McGuire is a Rolls Royce of a writer at least in prospect (though as prospects go an author in his mid-fifties on only his third novel will be wanting to get his skates on, career-wise). A senior lecturer at the Centre For New Writing – the less publicly boisterous of Manchester’s two university writing schools – his last outing, 2016’s The North Water, picked up a Booker Prize long-listing and will soon be making a splash on our TV screens courtesy of director Andrew Haigh (Weekend, 45 Years) and prime time harpoon-flingers Colin Farrell and Jack O’Connell. A brutal period whaling drama channeling Herman Melville and Cormac McCarthy, it’s one of those brilliance-by-numbers novels which seem nevertheless to point up the paradoxes in teaming painterly prose with tight, plot-led storytelling: dazzling in skill, dashing in adventure, quiet in resonance and deft in delivering its hand, it read like a bespoke film treatment by an under-challenged prodigy.

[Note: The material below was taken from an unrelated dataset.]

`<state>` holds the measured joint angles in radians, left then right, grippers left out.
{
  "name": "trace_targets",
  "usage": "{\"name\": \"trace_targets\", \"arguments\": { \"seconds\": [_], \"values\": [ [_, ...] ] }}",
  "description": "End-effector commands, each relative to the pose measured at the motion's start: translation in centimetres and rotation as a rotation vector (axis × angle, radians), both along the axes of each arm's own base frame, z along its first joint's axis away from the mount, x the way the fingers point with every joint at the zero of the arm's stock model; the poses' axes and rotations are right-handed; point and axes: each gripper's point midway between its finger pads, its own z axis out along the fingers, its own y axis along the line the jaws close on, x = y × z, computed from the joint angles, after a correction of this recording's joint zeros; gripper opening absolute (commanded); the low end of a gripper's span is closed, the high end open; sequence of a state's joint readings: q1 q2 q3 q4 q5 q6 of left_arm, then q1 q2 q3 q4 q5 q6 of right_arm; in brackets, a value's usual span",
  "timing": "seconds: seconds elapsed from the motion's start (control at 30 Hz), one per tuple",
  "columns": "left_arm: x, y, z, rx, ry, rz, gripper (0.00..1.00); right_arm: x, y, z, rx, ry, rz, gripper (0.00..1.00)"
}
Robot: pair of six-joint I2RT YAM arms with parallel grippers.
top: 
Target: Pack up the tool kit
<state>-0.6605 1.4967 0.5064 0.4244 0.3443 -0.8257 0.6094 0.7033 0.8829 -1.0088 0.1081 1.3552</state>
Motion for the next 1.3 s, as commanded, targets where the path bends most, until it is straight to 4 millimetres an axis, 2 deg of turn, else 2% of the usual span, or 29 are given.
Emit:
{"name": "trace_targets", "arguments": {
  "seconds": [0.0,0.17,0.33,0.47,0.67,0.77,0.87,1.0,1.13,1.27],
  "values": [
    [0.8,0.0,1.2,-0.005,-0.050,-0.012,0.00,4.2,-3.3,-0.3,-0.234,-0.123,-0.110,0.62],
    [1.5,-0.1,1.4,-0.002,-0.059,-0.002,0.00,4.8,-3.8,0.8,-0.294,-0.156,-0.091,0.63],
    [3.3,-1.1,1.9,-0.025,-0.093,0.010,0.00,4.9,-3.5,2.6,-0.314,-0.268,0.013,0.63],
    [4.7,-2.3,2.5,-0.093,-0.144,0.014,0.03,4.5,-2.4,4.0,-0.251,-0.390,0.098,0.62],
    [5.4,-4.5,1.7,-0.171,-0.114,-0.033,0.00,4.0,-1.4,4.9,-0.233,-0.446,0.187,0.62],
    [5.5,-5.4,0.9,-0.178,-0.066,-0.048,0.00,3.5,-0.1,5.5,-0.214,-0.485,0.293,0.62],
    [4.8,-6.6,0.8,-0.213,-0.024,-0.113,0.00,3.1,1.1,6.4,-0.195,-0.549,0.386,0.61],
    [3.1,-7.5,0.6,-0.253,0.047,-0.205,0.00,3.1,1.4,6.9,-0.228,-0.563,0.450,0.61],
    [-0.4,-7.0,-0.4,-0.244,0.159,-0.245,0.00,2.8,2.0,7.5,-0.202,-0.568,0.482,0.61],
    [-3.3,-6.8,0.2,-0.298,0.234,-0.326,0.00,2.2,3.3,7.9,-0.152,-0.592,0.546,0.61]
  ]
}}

The new one is cut from similar cloth: a terse two-hander on an historical theme played out in the backstreets of Victorian Manchester, dispensed in pin-sharp televisual instalments. Cop O’Connor, nursing the demons of his past – the dead wife, the submersed drink problem, the small morgue-full of expended informants – is a near-identikit tortured ‘tec brought to life in cut-glass sentences. Hitman Doyle – the orphaned farmhand turned grunt made proud with the morals of the barnyard – an authorial lure just waiting for the lawman to fall into his own shadow.

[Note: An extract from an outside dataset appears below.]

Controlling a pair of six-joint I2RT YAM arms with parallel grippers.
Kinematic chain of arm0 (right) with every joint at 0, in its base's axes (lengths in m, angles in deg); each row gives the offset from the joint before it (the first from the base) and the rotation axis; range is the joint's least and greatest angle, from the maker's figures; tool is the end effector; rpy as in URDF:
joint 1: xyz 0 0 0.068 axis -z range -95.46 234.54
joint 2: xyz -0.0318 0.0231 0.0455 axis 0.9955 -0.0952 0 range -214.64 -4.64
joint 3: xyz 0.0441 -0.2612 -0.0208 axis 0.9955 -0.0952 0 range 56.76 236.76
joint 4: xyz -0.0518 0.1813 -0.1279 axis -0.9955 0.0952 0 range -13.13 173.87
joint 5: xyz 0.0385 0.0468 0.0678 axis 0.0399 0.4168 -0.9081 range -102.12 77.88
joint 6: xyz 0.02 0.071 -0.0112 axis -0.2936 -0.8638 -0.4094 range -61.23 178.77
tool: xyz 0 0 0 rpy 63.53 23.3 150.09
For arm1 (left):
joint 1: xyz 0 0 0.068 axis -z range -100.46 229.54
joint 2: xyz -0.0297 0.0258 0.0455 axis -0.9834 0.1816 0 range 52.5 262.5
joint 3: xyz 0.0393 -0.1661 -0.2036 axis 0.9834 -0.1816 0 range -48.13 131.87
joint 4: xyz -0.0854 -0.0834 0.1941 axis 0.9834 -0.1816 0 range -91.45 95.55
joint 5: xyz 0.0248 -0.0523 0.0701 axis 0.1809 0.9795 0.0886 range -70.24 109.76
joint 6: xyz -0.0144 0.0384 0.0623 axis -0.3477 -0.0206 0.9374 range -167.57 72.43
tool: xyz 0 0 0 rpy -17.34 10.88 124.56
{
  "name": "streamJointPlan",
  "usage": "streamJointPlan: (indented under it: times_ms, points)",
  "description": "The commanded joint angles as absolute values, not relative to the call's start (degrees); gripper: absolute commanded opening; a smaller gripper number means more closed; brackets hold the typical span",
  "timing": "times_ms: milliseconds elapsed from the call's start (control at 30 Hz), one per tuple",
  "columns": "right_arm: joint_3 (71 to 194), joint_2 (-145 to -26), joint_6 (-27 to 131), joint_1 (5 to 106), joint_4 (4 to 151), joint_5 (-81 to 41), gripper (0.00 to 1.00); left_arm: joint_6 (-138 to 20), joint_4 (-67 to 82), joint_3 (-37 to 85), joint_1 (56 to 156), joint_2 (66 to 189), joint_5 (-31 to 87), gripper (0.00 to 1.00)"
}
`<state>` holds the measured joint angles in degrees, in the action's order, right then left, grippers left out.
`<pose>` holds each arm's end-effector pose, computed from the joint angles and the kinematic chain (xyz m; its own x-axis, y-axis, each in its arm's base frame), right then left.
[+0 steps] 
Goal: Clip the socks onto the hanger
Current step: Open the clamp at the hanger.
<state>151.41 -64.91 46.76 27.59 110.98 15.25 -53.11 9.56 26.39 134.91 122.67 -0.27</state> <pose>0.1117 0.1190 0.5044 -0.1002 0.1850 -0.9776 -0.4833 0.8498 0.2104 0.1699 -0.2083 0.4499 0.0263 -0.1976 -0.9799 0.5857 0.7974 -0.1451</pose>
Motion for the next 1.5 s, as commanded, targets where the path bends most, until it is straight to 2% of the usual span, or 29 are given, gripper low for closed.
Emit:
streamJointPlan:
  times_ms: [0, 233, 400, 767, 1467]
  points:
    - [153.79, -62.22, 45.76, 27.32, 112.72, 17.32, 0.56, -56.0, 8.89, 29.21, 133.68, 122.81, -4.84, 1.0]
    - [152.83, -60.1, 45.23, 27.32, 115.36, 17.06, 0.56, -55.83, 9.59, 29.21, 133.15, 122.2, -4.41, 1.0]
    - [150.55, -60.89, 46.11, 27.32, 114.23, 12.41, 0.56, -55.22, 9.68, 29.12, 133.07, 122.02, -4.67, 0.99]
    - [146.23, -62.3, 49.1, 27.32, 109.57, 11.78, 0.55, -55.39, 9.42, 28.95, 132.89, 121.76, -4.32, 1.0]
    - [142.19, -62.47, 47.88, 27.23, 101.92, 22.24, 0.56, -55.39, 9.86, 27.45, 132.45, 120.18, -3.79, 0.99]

Meanwhile a small opera supporting cast – Rose the cringing widow, Riley the safehouse inn-keeper, Rice the querulous tannery boss – flesh out an agreeably genuine period piece without ever subverting expectation or breaking stride.

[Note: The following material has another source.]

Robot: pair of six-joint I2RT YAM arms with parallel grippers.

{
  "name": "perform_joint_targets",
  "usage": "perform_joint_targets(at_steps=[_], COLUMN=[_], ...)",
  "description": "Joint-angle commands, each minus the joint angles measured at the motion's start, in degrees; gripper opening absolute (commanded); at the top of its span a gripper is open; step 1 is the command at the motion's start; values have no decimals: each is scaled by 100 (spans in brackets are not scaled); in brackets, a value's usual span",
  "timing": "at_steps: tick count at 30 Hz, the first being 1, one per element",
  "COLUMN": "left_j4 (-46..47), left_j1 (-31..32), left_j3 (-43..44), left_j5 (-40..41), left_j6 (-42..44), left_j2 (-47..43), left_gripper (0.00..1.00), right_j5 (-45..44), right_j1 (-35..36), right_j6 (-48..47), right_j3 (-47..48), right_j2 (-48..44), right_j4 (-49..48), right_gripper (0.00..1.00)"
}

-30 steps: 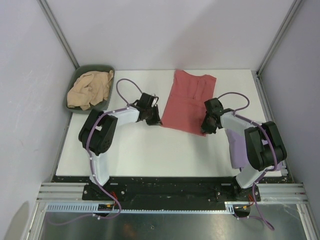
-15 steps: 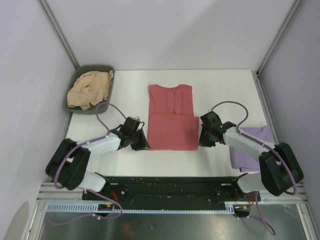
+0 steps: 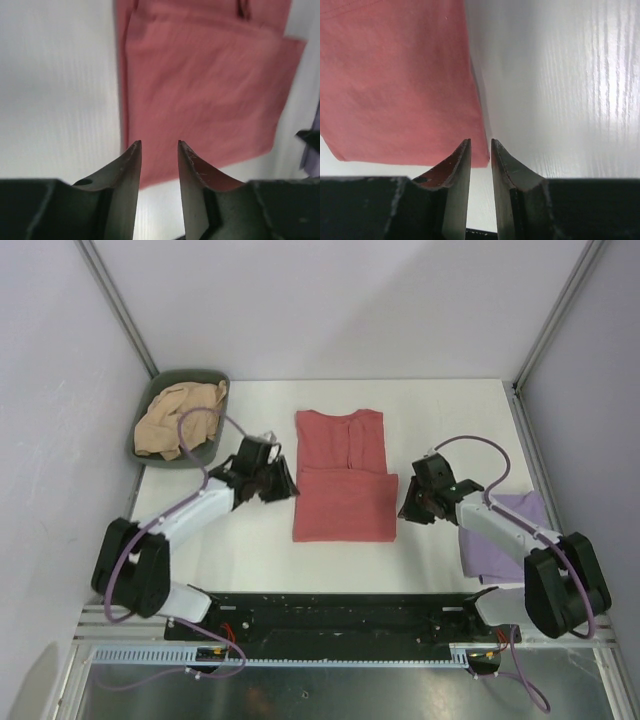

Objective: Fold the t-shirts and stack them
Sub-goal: Fold the folded rectangular tshirt in 1/3 of the way

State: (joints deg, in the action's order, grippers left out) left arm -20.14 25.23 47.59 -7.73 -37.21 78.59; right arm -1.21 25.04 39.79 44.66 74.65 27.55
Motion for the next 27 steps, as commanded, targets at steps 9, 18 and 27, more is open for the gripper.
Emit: perform_joint_targets(at_steps=[9, 18, 27], left_j4=[170, 57, -58], left_j1=[-176, -326, -473], left_j3=[2357, 2798, 3073], left_j5=[187, 567, 751], left_j6=[721, 838, 836], left_j2=[2403, 3138, 3539], left_gripper=[38, 32, 24], right_j5=[30, 12, -90], right_j1=[-101, -161, 7], right_j6=[-153, -191, -271], right_j3=[473, 508, 497], right_j2=[339, 347, 169], right_j4=[-335, -282, 123], right_gripper=[27, 27, 27])
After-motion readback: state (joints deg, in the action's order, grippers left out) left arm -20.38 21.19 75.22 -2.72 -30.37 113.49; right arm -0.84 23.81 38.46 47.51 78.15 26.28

It’s a striking blend: the Granadaland yarn, the fine-spun prose. Everything clips along on the front foot without a pennyweight of fat, each sentence pushing forward the action in an impatient present tense made redolent with similarising detail.

Dispatched at the gallows the martyrs leave “only three taut lines of rope like long scratches on the prison wall”. Felled by an assailant, O’Connor’s “cheek and forehead, unprotected, slap down onto the wet pavement like a side of beef slipped from a butcher’s hook.” As Doyle departs a late night encounter the “wet fog, rough-grained and maculate as old timber, breaks open to receive him, then shuts behind like a door.”

Is this where the writing schools would take us with literary fiction? Is there a reaction to the stasis and navel-gazing of its twentieth century forebear to be found in work such as this or Adam O’Riordan’s LA story collection The Burning Ground –luxuriantly-visualised modern counterparts to dime store fictions and Victorian serials, alchemized into artfulness by academics with writing smarts and Ph.Ds in American realism?

If he could churn out these boutique thrillers at a lick they could acquire great public affection – in advance of their inevitable screen adaptations, of course.

“As the cab drives away, a cat shrieks in the bushes nearby, and the churchyard clock, like a slow-witted child, slowly counts its way up to ten…”

TV drama as high literature…why not?